Coronavirus

Politico Correspondent: Warren Unfairly Attacked Mnuchin to Score Political Points

Politico chief economic correspondent Ben White said Sen. Elizabeth Warren (D., Mass.) unfairly attacked Treasury secretary Steven Mnuchin by misrepresenting the government's handling of corporate coronavirus loans.

"Senator Warren here is trying to score points, populist points saying we're giving away money to corporations who fire their employees," White said Tuesday on MSNBC. "As the treasury secretary said, that's not particularly fair because that's not what's happening."

During Mnuchin's Tuesday testimony before the Senate Banking Committee about coronavirus relief efforts, Warren asked if Mnuchin would require companies that received federal funding from the coronavirus stimulus packages to keep workers on payroll. Mnuchin did not address whether companies would be required to maintain payrolls, but he said keeping people employed is a priority.

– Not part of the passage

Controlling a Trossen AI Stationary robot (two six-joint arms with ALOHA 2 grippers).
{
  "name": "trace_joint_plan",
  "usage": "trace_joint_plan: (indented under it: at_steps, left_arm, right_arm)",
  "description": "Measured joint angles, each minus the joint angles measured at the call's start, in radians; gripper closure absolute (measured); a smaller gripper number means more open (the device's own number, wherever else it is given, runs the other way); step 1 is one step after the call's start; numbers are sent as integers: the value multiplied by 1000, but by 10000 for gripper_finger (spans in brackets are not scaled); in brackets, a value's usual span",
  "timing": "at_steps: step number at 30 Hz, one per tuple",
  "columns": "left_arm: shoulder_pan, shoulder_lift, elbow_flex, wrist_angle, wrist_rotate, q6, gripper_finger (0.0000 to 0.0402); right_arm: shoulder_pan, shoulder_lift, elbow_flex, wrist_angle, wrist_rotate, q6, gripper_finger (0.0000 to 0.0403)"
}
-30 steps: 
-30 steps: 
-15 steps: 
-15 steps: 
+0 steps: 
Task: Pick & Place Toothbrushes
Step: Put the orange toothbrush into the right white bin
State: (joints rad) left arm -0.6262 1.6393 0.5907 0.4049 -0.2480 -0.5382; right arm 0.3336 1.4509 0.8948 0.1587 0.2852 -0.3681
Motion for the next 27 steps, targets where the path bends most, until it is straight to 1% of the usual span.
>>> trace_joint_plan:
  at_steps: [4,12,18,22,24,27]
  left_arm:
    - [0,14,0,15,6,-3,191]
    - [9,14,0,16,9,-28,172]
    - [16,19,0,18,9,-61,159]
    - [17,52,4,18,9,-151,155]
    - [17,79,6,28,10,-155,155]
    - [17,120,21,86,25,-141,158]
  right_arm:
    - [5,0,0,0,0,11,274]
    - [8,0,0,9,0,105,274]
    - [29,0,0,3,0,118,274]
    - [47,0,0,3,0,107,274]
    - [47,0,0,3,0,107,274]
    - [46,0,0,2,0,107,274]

Warren criticized Mnuchin for prioritizing aid to Wall Street and "leaving the American people behind."

White said there is a debate over how businesses can use federal funding, adding that Warren's criticism unfairly neglected to take into account businesses that need financial flexibility.

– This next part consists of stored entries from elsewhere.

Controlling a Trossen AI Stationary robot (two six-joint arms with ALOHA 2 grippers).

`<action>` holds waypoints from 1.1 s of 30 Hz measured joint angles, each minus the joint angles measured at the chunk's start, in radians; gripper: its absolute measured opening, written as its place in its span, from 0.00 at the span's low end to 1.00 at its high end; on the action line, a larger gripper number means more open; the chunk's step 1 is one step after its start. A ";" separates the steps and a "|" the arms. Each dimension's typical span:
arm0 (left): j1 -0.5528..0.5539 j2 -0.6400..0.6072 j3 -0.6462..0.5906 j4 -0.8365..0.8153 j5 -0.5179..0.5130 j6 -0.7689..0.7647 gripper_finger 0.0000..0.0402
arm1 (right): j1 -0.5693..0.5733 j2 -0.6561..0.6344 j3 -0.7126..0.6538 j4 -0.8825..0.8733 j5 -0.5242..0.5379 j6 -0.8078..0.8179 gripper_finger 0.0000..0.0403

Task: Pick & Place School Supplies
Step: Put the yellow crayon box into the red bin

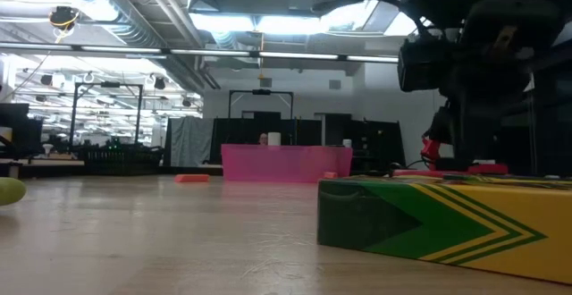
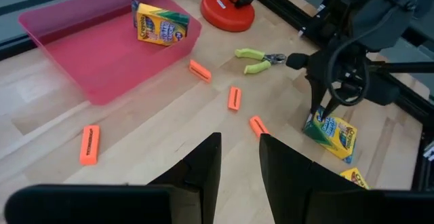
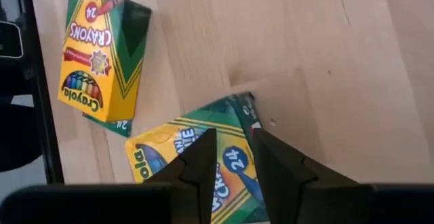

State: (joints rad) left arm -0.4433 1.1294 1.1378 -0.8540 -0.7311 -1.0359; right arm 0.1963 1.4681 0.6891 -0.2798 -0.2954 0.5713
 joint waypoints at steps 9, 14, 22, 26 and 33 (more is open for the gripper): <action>0.000 0.000 0.000 0.017 0.000 0.003 0.24 | 0.010 0.000 0.000 0.011 -0.120 0.036 0.25; 0.000 0.000 0.000 0.017 -0.007 0.011 0.24 | -0.022 0.000 -0.016 0.072 -0.162 0.049 0.21; 0.000 0.000 0.000 0.017 -0.007 0.010 0.24 | -0.062 0.001 -0.149 0.272 -0.246 0.159 0.11; 0.000 0.000 0.000 0.017 -0.007 0.014 0.24 | -0.066 0.001 -0.153 0.274 -0.233 0.149 0.08; 0.000 0.000 0.000 0.017 -0.007 0.014 0.24 | -0.098 0.001 -0.153 0.272 -0.187 0.120 0.06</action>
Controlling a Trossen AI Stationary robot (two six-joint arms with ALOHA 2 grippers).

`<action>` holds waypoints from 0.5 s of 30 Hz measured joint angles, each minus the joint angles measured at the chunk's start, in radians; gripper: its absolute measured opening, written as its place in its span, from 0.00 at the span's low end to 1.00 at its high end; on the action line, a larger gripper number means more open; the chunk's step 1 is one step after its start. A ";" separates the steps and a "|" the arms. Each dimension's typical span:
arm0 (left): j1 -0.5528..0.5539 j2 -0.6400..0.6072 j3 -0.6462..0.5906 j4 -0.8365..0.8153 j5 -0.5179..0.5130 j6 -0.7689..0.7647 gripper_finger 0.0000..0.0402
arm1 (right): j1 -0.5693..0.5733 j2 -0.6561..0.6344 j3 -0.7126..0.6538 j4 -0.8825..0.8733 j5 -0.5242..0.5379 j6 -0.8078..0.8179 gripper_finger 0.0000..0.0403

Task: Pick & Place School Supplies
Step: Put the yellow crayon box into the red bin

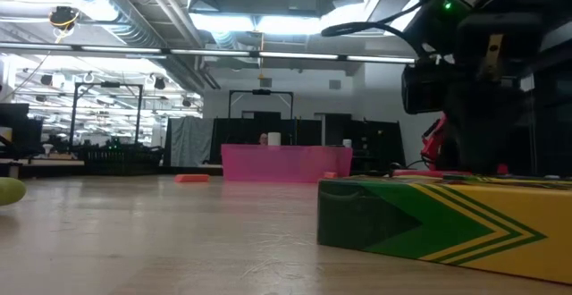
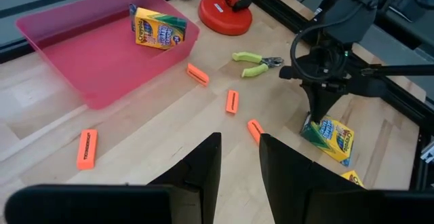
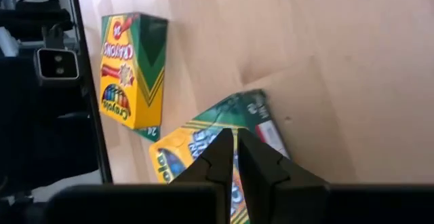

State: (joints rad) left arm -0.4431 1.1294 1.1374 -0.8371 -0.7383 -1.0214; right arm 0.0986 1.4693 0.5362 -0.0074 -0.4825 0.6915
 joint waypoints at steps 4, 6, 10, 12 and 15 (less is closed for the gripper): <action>0.000 0.000 0.000 0.000 0.000 -0.001 0.24 | -0.012 0.000 0.000 -0.010 0.003 -0.014 0.05; 0.000 0.000 0.000 0.000 0.000 -0.001 0.24 | -0.011 0.000 0.000 -0.011 -0.012 -0.018 0.05; 0.000 0.000 0.000 0.000 0.000 -0.005 0.24 | -0.002 0.000 0.000 -0.007 -0.050 -0.014 0.05; 0.000 0.000 0.000 0.000 0.000 -0.007 0.24 | 0.005 0.000 0.000 -0.003 -0.065 -0.002 0.05; 0.000 0.000 0.000 0.000 0.000 -0.009 0.24 | 0.016 0.000 0.000 0.016 -0.083 0.012 0.05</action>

"Businesses have a lot of things they have to pay for, rent, mortgage, all of the other stuff that is on their balance sheet," White said. "So a lot of businesses want that flexibility."

"It is actually probably a good idea to give it to them while at the same time trying to make sure that the focus is on keeping people employed," White added. "Senator Warren was trying to score some political points there. Maybe she did, but I don't think she was entirely fair."

The Treasury Department has scrambled to respond to the economic fallout from the coronavirus crisis. A report released Monday found the department has spent little of the $500 billion in small business and local government funding apportioned to it by the CARES Act.

Warren's attack comes in the wake of a failed presidential run in which the senator reversed her position on accepting super PAC money as her campaign neared its end.